Check every line of the material for the word "place". Copy those that have it.

= = = = =

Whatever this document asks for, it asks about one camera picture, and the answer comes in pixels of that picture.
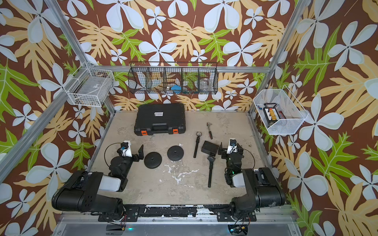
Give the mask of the black stand pole with clip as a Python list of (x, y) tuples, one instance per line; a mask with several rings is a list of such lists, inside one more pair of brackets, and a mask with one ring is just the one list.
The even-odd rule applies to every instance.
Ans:
[(210, 188), (211, 187), (211, 182), (212, 182), (212, 172), (213, 172), (213, 168), (214, 168), (215, 157), (209, 155), (207, 157), (207, 160), (209, 161), (208, 188)]

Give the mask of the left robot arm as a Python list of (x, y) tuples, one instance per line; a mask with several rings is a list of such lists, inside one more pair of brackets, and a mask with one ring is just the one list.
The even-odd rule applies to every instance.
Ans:
[(123, 201), (99, 195), (99, 191), (122, 192), (128, 183), (132, 164), (144, 158), (144, 146), (132, 154), (129, 141), (117, 149), (118, 156), (110, 161), (109, 174), (103, 172), (77, 171), (52, 197), (52, 207), (61, 211), (91, 212), (121, 217)]

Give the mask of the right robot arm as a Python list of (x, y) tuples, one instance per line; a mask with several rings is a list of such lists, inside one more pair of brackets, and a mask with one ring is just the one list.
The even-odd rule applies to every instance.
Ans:
[(230, 187), (244, 188), (246, 194), (231, 200), (228, 214), (234, 219), (252, 217), (261, 208), (285, 205), (285, 194), (272, 171), (268, 167), (243, 169), (246, 149), (236, 140), (230, 141), (227, 148), (219, 146), (218, 149), (218, 154), (226, 161), (225, 181)]

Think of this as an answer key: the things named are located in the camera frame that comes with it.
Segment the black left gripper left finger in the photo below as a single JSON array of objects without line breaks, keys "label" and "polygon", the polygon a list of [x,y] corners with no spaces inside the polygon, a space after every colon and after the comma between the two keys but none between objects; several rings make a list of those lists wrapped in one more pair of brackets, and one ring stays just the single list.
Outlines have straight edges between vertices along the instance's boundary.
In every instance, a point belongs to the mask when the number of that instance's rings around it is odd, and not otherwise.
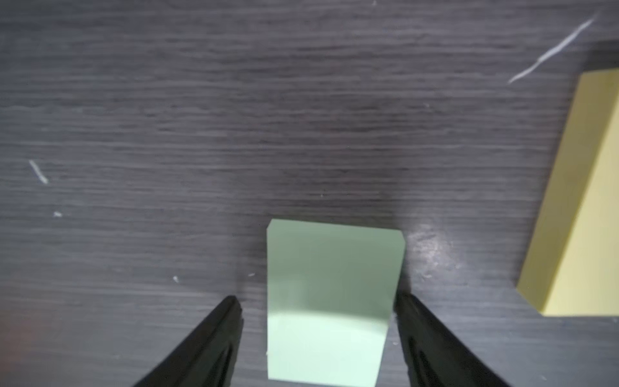
[{"label": "black left gripper left finger", "polygon": [[231,384],[243,332],[240,302],[227,296],[137,386]]}]

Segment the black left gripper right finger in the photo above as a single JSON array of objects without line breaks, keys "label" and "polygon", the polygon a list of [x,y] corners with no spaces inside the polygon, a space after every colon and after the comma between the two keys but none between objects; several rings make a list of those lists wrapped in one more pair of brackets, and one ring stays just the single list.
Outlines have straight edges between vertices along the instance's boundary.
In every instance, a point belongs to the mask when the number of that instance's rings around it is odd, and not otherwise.
[{"label": "black left gripper right finger", "polygon": [[412,386],[506,386],[417,297],[397,293],[394,310]]}]

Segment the green sticky pad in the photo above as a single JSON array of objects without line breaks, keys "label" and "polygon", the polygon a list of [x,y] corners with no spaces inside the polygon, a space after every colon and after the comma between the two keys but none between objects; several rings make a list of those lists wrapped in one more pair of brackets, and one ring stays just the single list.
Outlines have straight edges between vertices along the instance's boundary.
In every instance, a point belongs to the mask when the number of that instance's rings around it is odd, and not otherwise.
[{"label": "green sticky pad", "polygon": [[374,386],[405,251],[399,230],[273,219],[269,379]]}]

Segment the yellow sticky pad right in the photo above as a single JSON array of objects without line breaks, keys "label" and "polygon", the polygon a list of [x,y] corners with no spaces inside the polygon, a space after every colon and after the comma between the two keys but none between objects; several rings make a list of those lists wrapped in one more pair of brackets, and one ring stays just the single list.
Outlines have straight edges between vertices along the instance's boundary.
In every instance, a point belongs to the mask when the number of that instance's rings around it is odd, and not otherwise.
[{"label": "yellow sticky pad right", "polygon": [[618,314],[618,71],[581,74],[517,282],[546,317]]}]

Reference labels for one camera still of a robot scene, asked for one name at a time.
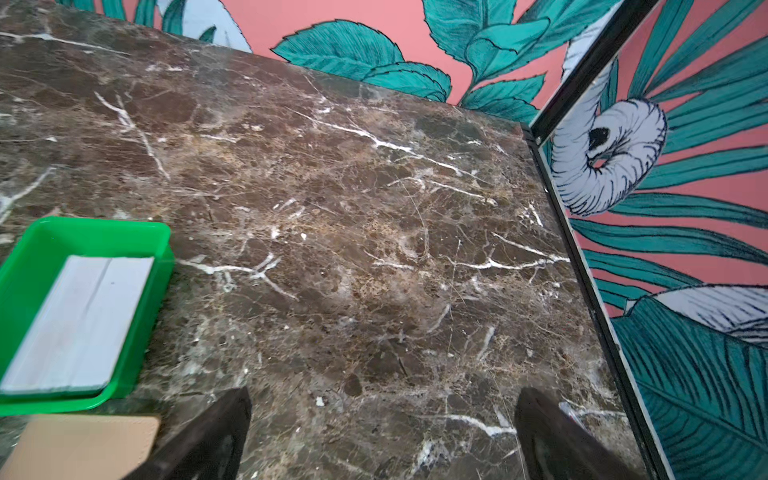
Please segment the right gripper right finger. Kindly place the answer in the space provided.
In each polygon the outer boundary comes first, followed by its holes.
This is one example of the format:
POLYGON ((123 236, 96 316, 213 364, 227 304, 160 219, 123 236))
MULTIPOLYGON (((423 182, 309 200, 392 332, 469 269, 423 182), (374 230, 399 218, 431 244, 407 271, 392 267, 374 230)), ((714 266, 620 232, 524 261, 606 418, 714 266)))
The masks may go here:
POLYGON ((520 391, 514 425, 531 479, 641 477, 536 388, 520 391))

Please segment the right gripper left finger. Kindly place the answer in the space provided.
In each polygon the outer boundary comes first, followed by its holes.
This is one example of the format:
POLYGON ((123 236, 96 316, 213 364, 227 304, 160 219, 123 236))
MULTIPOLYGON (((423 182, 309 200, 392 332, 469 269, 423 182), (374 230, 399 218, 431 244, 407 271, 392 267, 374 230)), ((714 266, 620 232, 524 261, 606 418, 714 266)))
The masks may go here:
POLYGON ((230 389, 126 477, 235 479, 251 416, 248 389, 230 389))

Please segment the pink leather card holder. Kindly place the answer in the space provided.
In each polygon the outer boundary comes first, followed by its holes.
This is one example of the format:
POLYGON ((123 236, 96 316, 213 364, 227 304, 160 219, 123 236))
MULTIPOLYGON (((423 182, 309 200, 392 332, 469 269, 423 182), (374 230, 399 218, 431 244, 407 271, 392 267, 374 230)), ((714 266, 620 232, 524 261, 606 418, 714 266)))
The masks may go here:
POLYGON ((3 479, 121 479, 148 459, 154 416, 38 415, 9 458, 3 479))

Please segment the green plastic tray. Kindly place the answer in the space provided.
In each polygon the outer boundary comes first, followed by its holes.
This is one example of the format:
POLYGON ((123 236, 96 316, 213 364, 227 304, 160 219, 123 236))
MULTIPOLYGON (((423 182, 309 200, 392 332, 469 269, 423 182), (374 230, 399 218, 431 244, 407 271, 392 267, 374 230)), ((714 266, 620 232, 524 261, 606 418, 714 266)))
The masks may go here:
POLYGON ((163 223, 46 217, 1 267, 1 414, 83 411, 137 382, 175 258, 163 223))

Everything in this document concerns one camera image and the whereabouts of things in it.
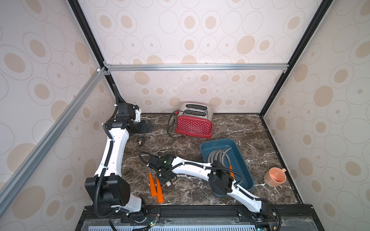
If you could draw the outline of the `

= = = = =

RESULT FOR THIS TASK:
Please segment the right gripper right finger. Kindly place the answer in the space provided.
Please segment the right gripper left finger. Kindly place the answer in the space provided.
Please segment the pink leather card holder. Kindly place the answer in the space provided.
Please segment the green plastic tray. Kindly place the answer in the space provided.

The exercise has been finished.